**Work required**. Look below for the line containing "Think of this"; from there through the line containing "Please help me find the wooden", both lines included, please set down each line exactly and nothing else.

Top of Data excerpts

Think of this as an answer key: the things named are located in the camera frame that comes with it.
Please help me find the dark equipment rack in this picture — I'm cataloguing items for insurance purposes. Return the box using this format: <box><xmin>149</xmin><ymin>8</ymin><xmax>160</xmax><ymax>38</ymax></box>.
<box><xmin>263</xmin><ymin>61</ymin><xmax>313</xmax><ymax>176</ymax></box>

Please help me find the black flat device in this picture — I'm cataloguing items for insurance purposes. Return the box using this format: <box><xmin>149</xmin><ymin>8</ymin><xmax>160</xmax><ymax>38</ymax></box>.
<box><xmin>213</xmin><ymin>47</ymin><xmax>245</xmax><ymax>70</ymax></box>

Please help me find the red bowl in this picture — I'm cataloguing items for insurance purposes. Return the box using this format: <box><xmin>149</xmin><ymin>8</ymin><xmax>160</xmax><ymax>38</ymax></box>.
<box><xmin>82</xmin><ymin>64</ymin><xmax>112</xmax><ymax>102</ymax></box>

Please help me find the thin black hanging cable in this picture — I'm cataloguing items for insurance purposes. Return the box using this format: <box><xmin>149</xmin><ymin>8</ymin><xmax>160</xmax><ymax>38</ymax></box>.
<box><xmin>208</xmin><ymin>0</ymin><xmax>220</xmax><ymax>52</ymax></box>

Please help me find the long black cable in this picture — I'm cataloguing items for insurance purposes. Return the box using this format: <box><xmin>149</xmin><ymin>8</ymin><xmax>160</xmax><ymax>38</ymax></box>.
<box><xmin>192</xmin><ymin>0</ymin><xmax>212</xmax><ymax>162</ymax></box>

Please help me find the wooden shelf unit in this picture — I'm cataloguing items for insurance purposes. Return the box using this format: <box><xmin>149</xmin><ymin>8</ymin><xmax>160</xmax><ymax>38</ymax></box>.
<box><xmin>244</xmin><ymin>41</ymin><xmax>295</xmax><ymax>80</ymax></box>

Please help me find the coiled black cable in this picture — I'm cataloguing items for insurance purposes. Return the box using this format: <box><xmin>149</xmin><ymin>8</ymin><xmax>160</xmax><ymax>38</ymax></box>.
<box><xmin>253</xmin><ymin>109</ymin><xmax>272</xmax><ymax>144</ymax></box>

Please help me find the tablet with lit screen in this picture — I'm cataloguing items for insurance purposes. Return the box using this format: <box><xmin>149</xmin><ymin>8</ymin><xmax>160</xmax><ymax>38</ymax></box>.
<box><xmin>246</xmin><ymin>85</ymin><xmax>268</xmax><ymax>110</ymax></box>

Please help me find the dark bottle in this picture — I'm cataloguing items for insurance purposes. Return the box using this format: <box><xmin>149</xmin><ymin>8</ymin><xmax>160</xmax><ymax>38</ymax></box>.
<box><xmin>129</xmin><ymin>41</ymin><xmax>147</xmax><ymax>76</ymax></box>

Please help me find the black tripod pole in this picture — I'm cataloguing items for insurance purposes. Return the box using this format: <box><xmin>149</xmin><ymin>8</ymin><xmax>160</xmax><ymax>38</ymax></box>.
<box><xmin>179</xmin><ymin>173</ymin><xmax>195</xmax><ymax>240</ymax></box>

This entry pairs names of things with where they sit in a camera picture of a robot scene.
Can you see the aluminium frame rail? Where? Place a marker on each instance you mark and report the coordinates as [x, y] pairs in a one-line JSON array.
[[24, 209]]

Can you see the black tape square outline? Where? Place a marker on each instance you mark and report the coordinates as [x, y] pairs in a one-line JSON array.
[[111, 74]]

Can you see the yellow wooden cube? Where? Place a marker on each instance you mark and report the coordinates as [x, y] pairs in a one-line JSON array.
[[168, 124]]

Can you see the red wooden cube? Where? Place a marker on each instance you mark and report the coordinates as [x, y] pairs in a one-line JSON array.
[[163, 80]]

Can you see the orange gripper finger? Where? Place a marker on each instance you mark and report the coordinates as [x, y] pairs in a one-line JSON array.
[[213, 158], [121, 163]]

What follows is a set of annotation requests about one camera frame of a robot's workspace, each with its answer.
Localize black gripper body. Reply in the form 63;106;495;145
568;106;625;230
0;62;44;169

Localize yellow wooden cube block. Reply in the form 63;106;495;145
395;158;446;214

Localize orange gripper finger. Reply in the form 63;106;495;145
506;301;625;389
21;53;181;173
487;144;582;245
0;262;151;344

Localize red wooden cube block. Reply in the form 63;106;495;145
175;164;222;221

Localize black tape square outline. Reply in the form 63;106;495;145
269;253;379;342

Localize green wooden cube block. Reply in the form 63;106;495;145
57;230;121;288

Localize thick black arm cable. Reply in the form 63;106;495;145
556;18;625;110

Bottom of Data excerpts
Top of Data excerpts

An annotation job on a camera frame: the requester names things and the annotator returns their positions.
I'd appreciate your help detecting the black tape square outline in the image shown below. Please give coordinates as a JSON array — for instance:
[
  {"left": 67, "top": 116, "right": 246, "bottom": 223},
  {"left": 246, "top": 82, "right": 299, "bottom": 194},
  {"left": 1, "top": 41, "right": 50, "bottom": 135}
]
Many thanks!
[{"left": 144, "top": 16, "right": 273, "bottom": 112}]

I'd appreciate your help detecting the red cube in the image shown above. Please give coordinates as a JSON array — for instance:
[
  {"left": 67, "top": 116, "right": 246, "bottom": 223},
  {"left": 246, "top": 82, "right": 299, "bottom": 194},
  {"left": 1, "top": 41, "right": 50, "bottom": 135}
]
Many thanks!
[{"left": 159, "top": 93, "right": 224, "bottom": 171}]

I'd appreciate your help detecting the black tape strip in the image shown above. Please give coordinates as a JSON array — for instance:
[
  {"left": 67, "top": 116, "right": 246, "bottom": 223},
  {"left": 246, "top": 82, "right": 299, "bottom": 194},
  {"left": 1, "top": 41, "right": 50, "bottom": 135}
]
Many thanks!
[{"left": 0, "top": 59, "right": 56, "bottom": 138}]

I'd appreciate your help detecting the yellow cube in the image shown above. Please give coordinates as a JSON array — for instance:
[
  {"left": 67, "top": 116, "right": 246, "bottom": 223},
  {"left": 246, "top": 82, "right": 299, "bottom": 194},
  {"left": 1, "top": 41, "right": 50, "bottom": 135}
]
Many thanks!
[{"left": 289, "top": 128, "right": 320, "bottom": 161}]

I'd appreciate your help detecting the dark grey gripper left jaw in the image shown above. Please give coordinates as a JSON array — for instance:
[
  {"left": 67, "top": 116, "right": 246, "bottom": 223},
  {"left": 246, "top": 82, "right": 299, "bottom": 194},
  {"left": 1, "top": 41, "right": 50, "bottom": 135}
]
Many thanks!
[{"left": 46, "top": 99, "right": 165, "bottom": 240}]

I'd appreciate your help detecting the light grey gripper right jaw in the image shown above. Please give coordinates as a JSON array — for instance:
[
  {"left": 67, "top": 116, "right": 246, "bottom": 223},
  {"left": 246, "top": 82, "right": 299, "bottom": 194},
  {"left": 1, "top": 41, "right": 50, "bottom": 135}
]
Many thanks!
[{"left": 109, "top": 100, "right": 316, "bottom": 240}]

Bottom of Data excerpts
Top of Data excerpts

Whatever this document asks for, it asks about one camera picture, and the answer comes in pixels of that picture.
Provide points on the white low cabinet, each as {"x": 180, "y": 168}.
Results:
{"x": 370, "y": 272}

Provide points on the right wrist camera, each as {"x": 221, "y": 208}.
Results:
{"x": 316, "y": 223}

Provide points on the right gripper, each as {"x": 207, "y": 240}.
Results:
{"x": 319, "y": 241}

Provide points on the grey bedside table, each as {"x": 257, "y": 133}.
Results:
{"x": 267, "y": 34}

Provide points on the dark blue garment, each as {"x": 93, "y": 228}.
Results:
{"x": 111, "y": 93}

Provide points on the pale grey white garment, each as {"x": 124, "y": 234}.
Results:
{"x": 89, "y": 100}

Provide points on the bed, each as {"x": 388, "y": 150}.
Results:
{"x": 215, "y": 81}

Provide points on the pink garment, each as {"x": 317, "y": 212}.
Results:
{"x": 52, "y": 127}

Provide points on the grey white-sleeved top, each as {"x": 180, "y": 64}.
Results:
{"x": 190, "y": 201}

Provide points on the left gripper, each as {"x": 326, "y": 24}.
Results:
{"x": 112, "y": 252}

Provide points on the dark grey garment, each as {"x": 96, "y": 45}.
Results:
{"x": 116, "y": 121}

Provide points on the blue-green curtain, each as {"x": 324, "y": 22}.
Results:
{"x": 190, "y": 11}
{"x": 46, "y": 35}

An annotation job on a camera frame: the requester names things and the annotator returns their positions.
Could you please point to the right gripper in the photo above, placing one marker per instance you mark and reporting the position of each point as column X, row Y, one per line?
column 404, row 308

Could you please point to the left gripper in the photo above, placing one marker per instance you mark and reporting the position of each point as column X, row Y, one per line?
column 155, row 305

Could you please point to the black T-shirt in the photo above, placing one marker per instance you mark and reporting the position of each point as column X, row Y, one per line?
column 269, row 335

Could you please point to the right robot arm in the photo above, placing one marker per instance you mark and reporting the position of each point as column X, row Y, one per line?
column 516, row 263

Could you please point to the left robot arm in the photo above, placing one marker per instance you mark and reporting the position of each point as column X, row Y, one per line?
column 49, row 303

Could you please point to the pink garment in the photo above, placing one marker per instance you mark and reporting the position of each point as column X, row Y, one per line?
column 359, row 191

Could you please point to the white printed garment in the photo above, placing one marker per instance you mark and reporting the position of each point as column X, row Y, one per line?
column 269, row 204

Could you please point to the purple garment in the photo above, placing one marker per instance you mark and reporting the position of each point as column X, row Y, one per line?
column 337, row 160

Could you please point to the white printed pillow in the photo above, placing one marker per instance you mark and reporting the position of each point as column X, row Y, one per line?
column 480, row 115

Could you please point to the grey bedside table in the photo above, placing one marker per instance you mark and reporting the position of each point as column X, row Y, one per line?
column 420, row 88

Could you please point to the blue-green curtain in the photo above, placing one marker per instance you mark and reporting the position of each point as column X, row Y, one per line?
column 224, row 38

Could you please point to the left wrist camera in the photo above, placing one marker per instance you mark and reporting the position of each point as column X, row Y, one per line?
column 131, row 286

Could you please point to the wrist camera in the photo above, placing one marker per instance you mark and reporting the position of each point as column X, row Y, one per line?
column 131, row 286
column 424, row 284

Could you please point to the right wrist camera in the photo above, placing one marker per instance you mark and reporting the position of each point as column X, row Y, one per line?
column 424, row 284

Bottom of Data excerpts

**Finished exercise**.
Think of this as an answer key: the things named are located in the camera frame that comes with it.
Please help me find the dark equipment rack in this picture — I'm cataloguing items for insurance purposes. Return the box using this format: <box><xmin>149</xmin><ymin>8</ymin><xmax>160</xmax><ymax>38</ymax></box>.
<box><xmin>263</xmin><ymin>61</ymin><xmax>313</xmax><ymax>176</ymax></box>

Please help me find the black flat device in this picture — I'm cataloguing items for insurance purposes. Return the box using this format: <box><xmin>149</xmin><ymin>8</ymin><xmax>160</xmax><ymax>38</ymax></box>.
<box><xmin>213</xmin><ymin>47</ymin><xmax>245</xmax><ymax>70</ymax></box>

Please help me find the red bowl in this picture — I'm cataloguing items for insurance purposes. Return the box using this format: <box><xmin>149</xmin><ymin>8</ymin><xmax>160</xmax><ymax>38</ymax></box>.
<box><xmin>82</xmin><ymin>64</ymin><xmax>112</xmax><ymax>102</ymax></box>

Please help me find the thin black hanging cable in this picture — I'm cataloguing items for insurance purposes. Return the box using this format: <box><xmin>149</xmin><ymin>8</ymin><xmax>160</xmax><ymax>38</ymax></box>.
<box><xmin>208</xmin><ymin>0</ymin><xmax>220</xmax><ymax>52</ymax></box>

Please help me find the long black cable in this picture — I'm cataloguing items for insurance purposes. Return the box using this format: <box><xmin>149</xmin><ymin>8</ymin><xmax>160</xmax><ymax>38</ymax></box>.
<box><xmin>192</xmin><ymin>0</ymin><xmax>212</xmax><ymax>162</ymax></box>

Please help me find the wooden shelf unit in this picture — I'm cataloguing items for insurance purposes. Return the box using this format: <box><xmin>149</xmin><ymin>8</ymin><xmax>160</xmax><ymax>38</ymax></box>.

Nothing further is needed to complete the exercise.